Fallacy of exploration

What is the nature of exploration?

When you want to explore a task, what do you try? What do you glance at? How does this behavior differ from when you are doing a job you are very familiar with?

Well, lets start with what you don’t do:

You don’t randomly flail around hoping you will stumble into some situation you do know how to handle (are you an infant, or a thinking adult?)
You don’t love spending time looking at unfamiliar things (are you here to sight see? Get to work!)

Sadly, these are the two basic foundations of exploration in modern deep reinforcement learning.

The ego of RL research

Why did reinforcement learning come to such absurd conclusions that are so different from our ideas in real life?

Well, unlike in real life, reinforcement learning agents are all on their own. No supervision, no do-overs, no self-motivation, no intrinsic or learned ideas of right or wrong, or how the world works. So everything must be stated in the absolute most basic terms: try to find your way in a world you don’t have any idea about, and be told if you did good or bad.

What an awful life! If you don’t know anything about the world, what else can you do but randomly flail in despair and pray for the best? If you don’t know what is good or bad, what else can you do but look forward to things which are at least different?

That this life seems so awful raises a higher level question: Why are RL researchers trying to develop algorithms that work in such a harsh world?

While lets look at some of the influential literature. AlphaGo beat world champion go player Lee Sedol with supervision from hundreds of thousands of human games. What logically comes next, but AlphaZero, an algorithm which does even better but learns from 0 human games! How much more amazing is that! Be a god-like go player (professional go players talk about the divine play of AlphaGo), with no extensive training in the game, just a few thousand lines of code built upon standard tools. This feat captured the imagination of the AI community for years.

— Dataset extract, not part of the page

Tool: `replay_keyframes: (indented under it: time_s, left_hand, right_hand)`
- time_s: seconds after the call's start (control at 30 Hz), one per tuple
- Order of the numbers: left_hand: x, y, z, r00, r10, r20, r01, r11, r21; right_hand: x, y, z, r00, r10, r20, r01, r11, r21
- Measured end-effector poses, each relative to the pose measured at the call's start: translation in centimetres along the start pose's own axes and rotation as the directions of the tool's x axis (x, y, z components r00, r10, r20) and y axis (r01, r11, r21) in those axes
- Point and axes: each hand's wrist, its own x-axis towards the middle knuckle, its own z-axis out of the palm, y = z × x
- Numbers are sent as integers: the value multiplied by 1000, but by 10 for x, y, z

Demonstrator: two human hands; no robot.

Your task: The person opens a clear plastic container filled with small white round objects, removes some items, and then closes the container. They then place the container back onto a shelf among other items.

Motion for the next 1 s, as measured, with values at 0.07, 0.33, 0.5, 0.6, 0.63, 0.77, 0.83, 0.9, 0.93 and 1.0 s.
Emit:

Another huge project was AlphaStar, a grandmaster level Starcraft AI which beat professional players in matches. This was trained on 900,000 human games. The obvious thought is, what if you could make an AlphaStarZero algorithm that could be trained without these human games? Then perhaps this sort of AI could be developed for new games. How amazing would that be! Have a game released with a god-tier AI built in to play with.

These successes and promises have captured the imagination of more practical minds as well. Robotics labs across the country are racing to get these sort of successes working for robotics in the real world. How amazing would it be just to tell a robot what worked and what didn’t and for it to learn all the physical dynamics of how to do the task?

In a way, this is reflective of the desire to able to solve any problem where success can be easily described. Unfortunately, since \(P \ne NP\) we know this cannot be done efficiently, even in straight forward cases. This basic efficiency problem helps explain why reinforcement learning is rarely used in real world robotics, and even in those rare cases, it is only used for minor fine tuning of certain movements and dynamics that are already well engineered.

The role of teaching

Perhaps the solution to this problem of exploration is simple. Don’t be so lazy! Maybe if we did a little more work to help the agent out in its new environment, it would not have to flail in despair so much, and could search around in a more directed manner.

First, curriculum learning. This idea from pediatric education is non-trivial to implement in RL, but it has interesting potential. Instead of just describing the end task we want our agent to eventually solve, maybe we should construct a curriculum of tasks, the first task should be very easy, and each successive task should be more difficult than the last. The hope is that the agent will easily learn the easier tasks, and then be able to understand the world better, and have a better idea of how to move towards solving more difficult tasks.

Second, subtask decomposition, an education idea from animal training. Perhaps a complex movement with different stages can be broken down into a series of rewards, where you are rewarded a small amount for completing the first few steps, and then a large amount when you complete the whole thing. After awhile some of the steps become trivial to accomplish, and hopefully the agent has learned enough about the world to start to solve the harder steps.

Third, self-play. Playing with an agent with a similar level of intelligence is a great way to train, as the level of play increases naturally as learning progresses, creating a perfect learning curriculum. What is the goal of this play? Not clear, but perhaps almost any goal will work. As long as the task is competitive, open-ended, and balanced, learning about the world will be rewarded by winning more often.

The role of learning

Unfortunately, all this good teaching methods will only get you so far. The agent actually needs to be able to learn from your lessons, by synthesizing and abstracting lessons, remembering the ideas and skills developed in previous lessons and transfer them to solving the actual task of interest to you. For non-trivial tasks, this is no easy feat, almost certainly beyond the capabilities of multi-layer perceptions we depend on currently. But, this question of how one can learn will not be the main focus as long as RL research is still stuck on this absurd notion of exploration.